O álbum charneira da carreira a solo de Reed fica para a história do rock como uma peça vital.
Neste momento, em que escrevemos estas palavras, no ano da santa graça de dois mil e vinte, a imagem que reside na memória colectiva de Lou Reed é consensual – um dos grandes que passou e deixou marca na música do século XX. Mas em 1972 estávamos ainda muito muito longe desse reconhecimento. Reed tinha destruído os Velvet Underground por dentro, correndo com Warhol, Nico e mesmo Cale depois do monumental The Velvet Underground & Nico (1967) e de White Light/White Heat (1968), para fazer dois discos (o ainda excelente The Velvet Underground e o já mais difícil Loaded) e depois ele próprio abandonar o barco, com uma mão à frente e outra atrás. Porque, convém também relembrar, o sucesso comercial dos Velvet por essa altura era praticamente nulo e portanto Reed acabou a trabalhar na empresa de contabilidade do pai.
Mas não foi, naturalmente, o final da sua carreira como músico.
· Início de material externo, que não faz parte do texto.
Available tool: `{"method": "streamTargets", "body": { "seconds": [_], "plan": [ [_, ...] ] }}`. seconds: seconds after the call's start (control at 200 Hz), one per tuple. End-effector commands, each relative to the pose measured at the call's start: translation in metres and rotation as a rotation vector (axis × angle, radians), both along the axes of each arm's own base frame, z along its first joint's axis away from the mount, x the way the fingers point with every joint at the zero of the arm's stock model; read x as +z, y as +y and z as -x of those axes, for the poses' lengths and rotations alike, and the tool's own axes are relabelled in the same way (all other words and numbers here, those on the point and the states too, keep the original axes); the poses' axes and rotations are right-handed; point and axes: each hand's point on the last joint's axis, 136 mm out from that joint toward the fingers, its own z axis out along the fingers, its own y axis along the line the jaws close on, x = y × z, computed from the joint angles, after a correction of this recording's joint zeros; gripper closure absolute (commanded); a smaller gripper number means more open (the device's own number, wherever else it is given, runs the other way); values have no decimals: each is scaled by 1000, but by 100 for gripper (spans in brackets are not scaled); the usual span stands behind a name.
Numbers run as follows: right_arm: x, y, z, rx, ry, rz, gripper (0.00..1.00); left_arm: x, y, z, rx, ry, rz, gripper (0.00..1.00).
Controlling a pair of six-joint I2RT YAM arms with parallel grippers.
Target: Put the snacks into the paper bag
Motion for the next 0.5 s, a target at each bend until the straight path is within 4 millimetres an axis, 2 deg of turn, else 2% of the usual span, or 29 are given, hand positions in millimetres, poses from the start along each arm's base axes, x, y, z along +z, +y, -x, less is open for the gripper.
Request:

Lançou-se a solo em 1971, com um disco de canções escritas na altura dos Velvet, que não deu em nada. Eis que em sua ajuda veio uma onda do outro lado do Atlântico (mais precisamente de terras de Sua Majestade) chamada glam rock, com David Bowie e seu comparsa Mick Ronson para o ajudar na produção do que seria a sua bóia de salvação. Bowie e Ronson conseguiram retirar o melhor lado de Reed, a sua capacidade de fazer canções que nos Velvet estava debaixo do efeito dos desvarios de Cale e de uma produção roufenha e assim se viu a luz de Transformer.
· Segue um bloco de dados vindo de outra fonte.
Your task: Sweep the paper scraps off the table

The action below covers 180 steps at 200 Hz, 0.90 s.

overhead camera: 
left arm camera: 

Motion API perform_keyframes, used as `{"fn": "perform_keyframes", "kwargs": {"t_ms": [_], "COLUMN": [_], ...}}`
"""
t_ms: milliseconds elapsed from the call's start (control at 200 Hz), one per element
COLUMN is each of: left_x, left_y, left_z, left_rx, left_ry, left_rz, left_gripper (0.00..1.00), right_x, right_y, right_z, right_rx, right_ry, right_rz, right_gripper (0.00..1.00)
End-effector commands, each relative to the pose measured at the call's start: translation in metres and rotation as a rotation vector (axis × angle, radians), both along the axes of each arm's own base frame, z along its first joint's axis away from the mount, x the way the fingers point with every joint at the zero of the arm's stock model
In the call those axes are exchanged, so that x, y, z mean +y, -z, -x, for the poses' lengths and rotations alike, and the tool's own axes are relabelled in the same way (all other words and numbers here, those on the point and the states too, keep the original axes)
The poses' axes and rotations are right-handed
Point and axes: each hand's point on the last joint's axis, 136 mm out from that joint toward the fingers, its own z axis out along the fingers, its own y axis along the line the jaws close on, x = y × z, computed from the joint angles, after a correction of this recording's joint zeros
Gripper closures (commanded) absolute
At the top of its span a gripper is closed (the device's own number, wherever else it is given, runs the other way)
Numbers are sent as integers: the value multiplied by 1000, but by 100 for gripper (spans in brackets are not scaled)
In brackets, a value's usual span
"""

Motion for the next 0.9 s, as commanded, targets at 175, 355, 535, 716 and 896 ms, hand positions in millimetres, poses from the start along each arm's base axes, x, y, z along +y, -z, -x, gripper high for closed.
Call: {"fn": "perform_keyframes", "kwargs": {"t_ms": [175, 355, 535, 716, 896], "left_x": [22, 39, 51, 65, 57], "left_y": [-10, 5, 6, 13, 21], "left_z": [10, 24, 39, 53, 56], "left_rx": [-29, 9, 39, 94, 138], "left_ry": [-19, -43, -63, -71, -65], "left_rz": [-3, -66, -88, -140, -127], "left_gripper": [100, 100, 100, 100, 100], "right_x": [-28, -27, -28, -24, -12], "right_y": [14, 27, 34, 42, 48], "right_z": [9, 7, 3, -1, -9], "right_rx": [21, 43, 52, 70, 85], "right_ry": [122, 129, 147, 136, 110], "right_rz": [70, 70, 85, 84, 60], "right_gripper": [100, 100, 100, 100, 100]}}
O disco arranca com “Vicious”, uma batalha de guitarra rítmica com guitarra solo que teria de ser parte da cadeira Rock 101 se a mesma fosse ensinada nas escolas (e devia…), com Reed a dar-lhe um lado ultra catchy com a sua letra simples mas aditiva. Lá para o meio do disco há “Satellite of Love”, que mostra o talento nato que Reed tinha pela melodia, o duplo formato que se pode tirar do título (e principal verso) da música é arrebatador. “Andy’s Chest” foi enchida com coros, o que lhe dá uma aura transcendental, dentro de uma música pop tão simples que dói. O mesmo truque foi usado em “I’m So Free”, mas nesta o riff da guitarra transporta-nos mais para os tempos dos Velvet. “Perfect Day” é a balada da praxe, das que Reed tão bem escrevia e Nico tão bem cantava, mas não havendo Nico também não ficamos mal. E por fim, há “Walk on the Wild Side”, que merece um parágrafo só para si.
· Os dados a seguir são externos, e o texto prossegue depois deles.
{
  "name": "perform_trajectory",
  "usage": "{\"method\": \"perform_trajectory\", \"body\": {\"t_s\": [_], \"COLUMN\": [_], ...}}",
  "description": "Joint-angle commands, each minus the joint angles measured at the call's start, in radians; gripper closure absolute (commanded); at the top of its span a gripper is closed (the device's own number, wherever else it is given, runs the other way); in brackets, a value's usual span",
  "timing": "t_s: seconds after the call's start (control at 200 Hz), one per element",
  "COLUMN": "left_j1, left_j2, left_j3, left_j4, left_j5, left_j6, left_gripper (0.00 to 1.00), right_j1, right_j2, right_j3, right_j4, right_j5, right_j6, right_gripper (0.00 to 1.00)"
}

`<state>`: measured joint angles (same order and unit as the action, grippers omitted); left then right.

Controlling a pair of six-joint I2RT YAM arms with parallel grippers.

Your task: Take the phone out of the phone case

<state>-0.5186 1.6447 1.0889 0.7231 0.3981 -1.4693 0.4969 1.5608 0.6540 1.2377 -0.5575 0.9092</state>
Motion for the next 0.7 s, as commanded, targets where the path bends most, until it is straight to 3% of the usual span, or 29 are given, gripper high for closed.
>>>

Pois aqui está ele – o parágrafo de uma das canções maiores que a vida que Lou Reed nos deu. A magistral linha de baixo, aquele tu, turu, turu, tu tu turu inesquecível, o cenário da Nova Iorque das drag queens e travestis, a realidade em que Reed viveu nos seus anos de convivência com Warhol, contando histórias reais de pessoas reais, suas conhecidas, o saxofone no final tocado pelo professor de Bowie, tudo junto deu em “Walk on the Wild Side”. Um clássico intemporal.
Quase cinquenta anos se passaram e Transformer ainda soa incrivelmente bem. Bowie e Ronson foram peças decisivas para sacar o melhor de Lou Reed e fazer um disco sem alguns clichês que marcariam a sonoridade glam rock e a mataram pouco tempo depois, e criando uma peça unica que não precisa de ficar em museu para se eternizar, antes fá-lo pela audição que ainda hoje pode ser feita como se de um disco novo se tratasse. Também foi sol de pouca dura, já que Bowie e Reed desentenderam-se (Reed não era claramente uma pessoa fácil) e a colaboração ficou por aqui. Quantas boas histórias têm finais assim abruptos?